SAMPLE/PRELOAD Instruction The SAMPLE/PRELOAD instruction allows an IEEE 1149.1 compliant device to remain in its functional mode and selects the boundary scan register to be connected between the TDI and TDO pins. During SAMPLE/PRELOAD instruction, the boundary scan register can be accessed through a data scan operation, to take a sample of the functional data input/output of the device. Test data can Test data can also be preloaded into the boundary-scan register prior to loading an EXTEST instruction. BYPASS Instruction Using the BYPASS instruction, a device's boundary scan chain can be skipped, allowing the data to pass through the bypass register. This allows efficient testing of a selected device without incurring the overhead of traversing through other devices. The BYPASS instruction allows an IEEE 1149.1 compliant device to remain in a functional mode and selects the bypass register to be connected between the TDI and TDO pins. Serial data is allowed to be transferred through a device from the TDI pin to the TDO pin without affecting the operation of the device.
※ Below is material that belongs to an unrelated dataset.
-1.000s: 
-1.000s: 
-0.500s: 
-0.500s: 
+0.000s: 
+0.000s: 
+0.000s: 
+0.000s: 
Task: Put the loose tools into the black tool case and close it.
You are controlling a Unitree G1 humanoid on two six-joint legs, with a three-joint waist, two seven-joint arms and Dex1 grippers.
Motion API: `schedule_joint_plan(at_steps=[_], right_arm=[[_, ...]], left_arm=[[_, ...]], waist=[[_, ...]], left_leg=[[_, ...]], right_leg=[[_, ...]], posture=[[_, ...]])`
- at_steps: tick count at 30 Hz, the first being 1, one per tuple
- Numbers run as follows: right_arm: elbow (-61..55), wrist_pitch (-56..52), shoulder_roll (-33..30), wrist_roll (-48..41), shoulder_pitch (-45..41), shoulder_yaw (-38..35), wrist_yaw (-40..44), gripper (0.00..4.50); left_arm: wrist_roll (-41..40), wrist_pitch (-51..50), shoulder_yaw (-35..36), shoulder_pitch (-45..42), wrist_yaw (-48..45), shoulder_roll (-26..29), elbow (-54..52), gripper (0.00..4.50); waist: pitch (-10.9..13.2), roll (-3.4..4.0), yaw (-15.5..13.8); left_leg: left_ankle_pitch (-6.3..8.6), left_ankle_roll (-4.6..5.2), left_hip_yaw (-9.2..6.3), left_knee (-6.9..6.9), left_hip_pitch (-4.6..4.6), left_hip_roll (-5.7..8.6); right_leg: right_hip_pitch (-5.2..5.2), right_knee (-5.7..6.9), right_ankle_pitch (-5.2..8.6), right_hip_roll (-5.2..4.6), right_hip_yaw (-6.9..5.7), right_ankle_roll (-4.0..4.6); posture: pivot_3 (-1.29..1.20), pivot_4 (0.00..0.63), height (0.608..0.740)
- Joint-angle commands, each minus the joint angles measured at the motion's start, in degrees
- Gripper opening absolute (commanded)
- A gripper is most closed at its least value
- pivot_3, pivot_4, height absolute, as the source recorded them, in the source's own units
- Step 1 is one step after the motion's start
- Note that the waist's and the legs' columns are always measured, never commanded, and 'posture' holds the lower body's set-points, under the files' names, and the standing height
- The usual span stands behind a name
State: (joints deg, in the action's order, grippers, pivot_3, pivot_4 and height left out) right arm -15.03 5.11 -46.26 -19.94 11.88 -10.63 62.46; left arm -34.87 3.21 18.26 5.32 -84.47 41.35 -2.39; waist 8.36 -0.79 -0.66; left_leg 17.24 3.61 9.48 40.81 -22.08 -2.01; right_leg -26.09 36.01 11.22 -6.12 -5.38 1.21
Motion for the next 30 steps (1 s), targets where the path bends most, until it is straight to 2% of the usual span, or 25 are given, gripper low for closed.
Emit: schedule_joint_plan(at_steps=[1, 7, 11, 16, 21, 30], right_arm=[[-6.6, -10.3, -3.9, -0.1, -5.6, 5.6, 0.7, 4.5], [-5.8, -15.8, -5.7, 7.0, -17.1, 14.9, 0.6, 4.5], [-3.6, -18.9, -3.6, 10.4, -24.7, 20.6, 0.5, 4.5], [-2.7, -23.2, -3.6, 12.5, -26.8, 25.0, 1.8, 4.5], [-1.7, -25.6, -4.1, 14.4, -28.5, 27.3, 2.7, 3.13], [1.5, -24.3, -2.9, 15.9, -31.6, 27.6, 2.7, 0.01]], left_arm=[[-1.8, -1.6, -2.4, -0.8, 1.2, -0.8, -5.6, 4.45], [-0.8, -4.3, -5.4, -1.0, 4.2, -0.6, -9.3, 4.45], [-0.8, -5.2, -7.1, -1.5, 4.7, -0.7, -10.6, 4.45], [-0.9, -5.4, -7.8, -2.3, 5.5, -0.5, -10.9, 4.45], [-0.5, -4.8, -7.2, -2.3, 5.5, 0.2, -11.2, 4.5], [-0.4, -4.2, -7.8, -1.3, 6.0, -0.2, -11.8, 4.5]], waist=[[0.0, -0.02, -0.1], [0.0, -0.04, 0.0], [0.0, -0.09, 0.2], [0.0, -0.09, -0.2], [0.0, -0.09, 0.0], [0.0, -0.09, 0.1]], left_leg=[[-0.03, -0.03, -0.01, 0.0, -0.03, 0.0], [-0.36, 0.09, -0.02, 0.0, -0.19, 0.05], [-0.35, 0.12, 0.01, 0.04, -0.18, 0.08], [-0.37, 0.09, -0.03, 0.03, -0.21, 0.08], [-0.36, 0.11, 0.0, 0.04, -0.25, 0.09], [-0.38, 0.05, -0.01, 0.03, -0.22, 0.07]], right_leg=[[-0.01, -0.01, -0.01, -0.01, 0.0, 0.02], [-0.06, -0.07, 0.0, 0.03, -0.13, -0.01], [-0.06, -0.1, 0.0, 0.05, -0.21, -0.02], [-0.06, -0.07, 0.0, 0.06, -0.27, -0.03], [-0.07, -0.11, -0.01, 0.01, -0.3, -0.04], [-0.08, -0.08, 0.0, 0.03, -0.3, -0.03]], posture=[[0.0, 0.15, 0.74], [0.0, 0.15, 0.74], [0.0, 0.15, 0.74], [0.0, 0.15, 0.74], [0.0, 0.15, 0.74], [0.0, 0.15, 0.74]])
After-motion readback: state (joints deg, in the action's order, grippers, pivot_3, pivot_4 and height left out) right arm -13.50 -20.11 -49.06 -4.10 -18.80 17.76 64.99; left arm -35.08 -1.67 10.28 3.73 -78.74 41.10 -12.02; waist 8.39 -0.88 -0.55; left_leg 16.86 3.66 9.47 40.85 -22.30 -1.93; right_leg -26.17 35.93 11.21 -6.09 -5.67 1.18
Boundary-Scan Applications While it is obvious that boundary-scan based testing can be used in the production phase of a product, new developments and applications of the IEEE-1149.1 standard have enabled the use of boundary-scan in many other product life cycle phases. Specifically, boundary-scan technology is now applied to product design, prototype debugging and field service as depicted in Figure 3. This means the cost of the boundary-scan tools can be amortized over the entire product life cycle, not just the production phase.